Uma vez que a demanda é encaminhada ao especialista, o que acontece? No caso do CRAS 1, foi entrevistada apenas uma especialista, que atua como assistente social. A entrevistada relatou de forma sistemática suas atividades: acolhimento, realização de atendimentos individualizados a partir da demanda espontânea que chega ao CRAS, que pode gerar atividades de acompanhamento ou não; realização de atendimentos em grupo, em que é responsável pelo planejamento, pela execução e pela avaliação do trabalho realizado; e mapeamento e articulação da rede socioassistencial do território.
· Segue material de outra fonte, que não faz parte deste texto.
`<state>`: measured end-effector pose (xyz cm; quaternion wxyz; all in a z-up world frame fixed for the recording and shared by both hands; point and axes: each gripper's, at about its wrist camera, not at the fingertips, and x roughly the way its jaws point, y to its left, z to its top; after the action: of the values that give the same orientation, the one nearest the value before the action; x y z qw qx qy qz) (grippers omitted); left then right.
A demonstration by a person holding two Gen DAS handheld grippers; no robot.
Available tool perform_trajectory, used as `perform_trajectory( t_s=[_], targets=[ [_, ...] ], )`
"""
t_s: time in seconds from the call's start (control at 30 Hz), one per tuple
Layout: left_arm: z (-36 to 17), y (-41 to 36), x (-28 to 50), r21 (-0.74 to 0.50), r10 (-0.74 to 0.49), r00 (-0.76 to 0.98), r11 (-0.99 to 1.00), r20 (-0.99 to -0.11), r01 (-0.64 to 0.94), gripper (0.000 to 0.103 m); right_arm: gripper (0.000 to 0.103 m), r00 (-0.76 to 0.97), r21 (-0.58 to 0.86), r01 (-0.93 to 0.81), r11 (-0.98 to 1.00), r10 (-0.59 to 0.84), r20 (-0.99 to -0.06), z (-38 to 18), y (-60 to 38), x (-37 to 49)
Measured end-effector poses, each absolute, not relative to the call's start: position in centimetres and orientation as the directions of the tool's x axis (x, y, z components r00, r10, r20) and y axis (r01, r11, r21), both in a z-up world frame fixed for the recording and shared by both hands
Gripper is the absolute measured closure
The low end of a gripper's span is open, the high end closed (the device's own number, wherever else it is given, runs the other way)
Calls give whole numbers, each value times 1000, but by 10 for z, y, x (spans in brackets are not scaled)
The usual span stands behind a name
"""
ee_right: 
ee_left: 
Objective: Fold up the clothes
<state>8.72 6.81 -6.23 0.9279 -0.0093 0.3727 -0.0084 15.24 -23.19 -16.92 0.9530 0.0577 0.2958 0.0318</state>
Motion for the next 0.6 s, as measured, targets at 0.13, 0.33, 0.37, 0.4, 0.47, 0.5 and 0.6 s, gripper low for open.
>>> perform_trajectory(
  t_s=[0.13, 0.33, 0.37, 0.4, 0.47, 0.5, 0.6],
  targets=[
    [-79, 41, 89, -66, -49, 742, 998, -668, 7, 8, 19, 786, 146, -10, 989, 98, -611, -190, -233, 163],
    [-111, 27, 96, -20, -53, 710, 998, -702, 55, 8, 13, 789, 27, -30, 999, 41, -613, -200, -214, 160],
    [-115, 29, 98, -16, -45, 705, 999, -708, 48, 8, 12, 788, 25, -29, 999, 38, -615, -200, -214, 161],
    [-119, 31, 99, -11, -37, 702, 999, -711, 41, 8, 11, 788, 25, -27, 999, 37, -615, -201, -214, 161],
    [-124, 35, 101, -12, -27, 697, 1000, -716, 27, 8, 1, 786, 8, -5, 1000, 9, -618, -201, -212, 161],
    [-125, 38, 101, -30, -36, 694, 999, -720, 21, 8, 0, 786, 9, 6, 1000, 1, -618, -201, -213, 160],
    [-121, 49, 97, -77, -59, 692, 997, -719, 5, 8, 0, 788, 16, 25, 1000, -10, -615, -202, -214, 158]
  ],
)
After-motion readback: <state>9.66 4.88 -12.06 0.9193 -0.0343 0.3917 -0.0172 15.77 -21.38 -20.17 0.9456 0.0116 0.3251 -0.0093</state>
Em relação a esta última atividade, esclarece: “essa questão da rede não é só feita pelo coordenador porque a gente também tá ali, todo dia ligando, todo dia encaminhando pra algum lugar, fazendo esses contatos, isso também é mapeamento e articulação da rede”. A figura a seguir ilustra as atividades relatadas pela assistente social do CRAS 1:

Acolhimento

Atendimentos individualizados Acompanhamentos

Atendimentos em grupo

Mapeamento e a articulação da rede socioassistencial do território Demandas Assistente

Social CRAS 1

Figura 9: Atividades relatadas pela assistente social do CRAS 1 Fonte: Elaboração própria

As atividades de atendimento se diferenciam das de acompanhamento, visto que estas constituem atividades contínuas, de mediações periódicas, enquanto aquelas podem ou não estar inseridas dentro de atividades de acompanhamento. Os atendimentos podem ser realizados de forma pontual – participação em uma oficina, por exemplo -, sem estar vinculado a um acompanhamento periódico para avaliação de sua situação.

A assistente social do CRAS 1 também comentou de atividades de busca ativa: “desde o ano passado, com a questão do Busca Ativa do DF Sem Miséria, a gente vai em pelo menos duas escolas por mês”. Nessas ocasiões, apresenta-se o CRAS, fala-se sobre sua importância e apresentam-se os serviços oferecidos, de forma a estimular a demanda pelos benefícios e serviços oferecidos pelo CRAS. Também comentou de atividades relacionadas ao fortalecimento e consolidação do papel do CRAS frente aos outros órgãos da rede socioassistencial, visando diminuir o número de encaminhamentos que são feitos de maneira equivocada, tanto pelo CRAS para outros órgãos quanto de outros órgãos para o CRAS. Com essas atividades de alinhamento com a rede, “o CRAS acaba sendo referência34 e contrarreferência35, mas de forma muito mais positiva”. Essas atividades de alinhamento da demanda, tanto em relação à sociedade quanto em relação à rede, são importantes no sentido de definir o papel do CRAS e de delinear o desenho do PAIF, amadurecendo a concepção da nova política de assistência social nesse território.

34 Referência é o encaminhamento dos casos mais complexos que chegam ao CRAS para os órgãos da rede socioassistencial especializados.

35 Contrarreferência é o encaminhamento de casos para o CRAS por parte de órgãos da proteção social especial, para que sejam inseridos em programas, projetos, serviços e benefícios da proteção básica.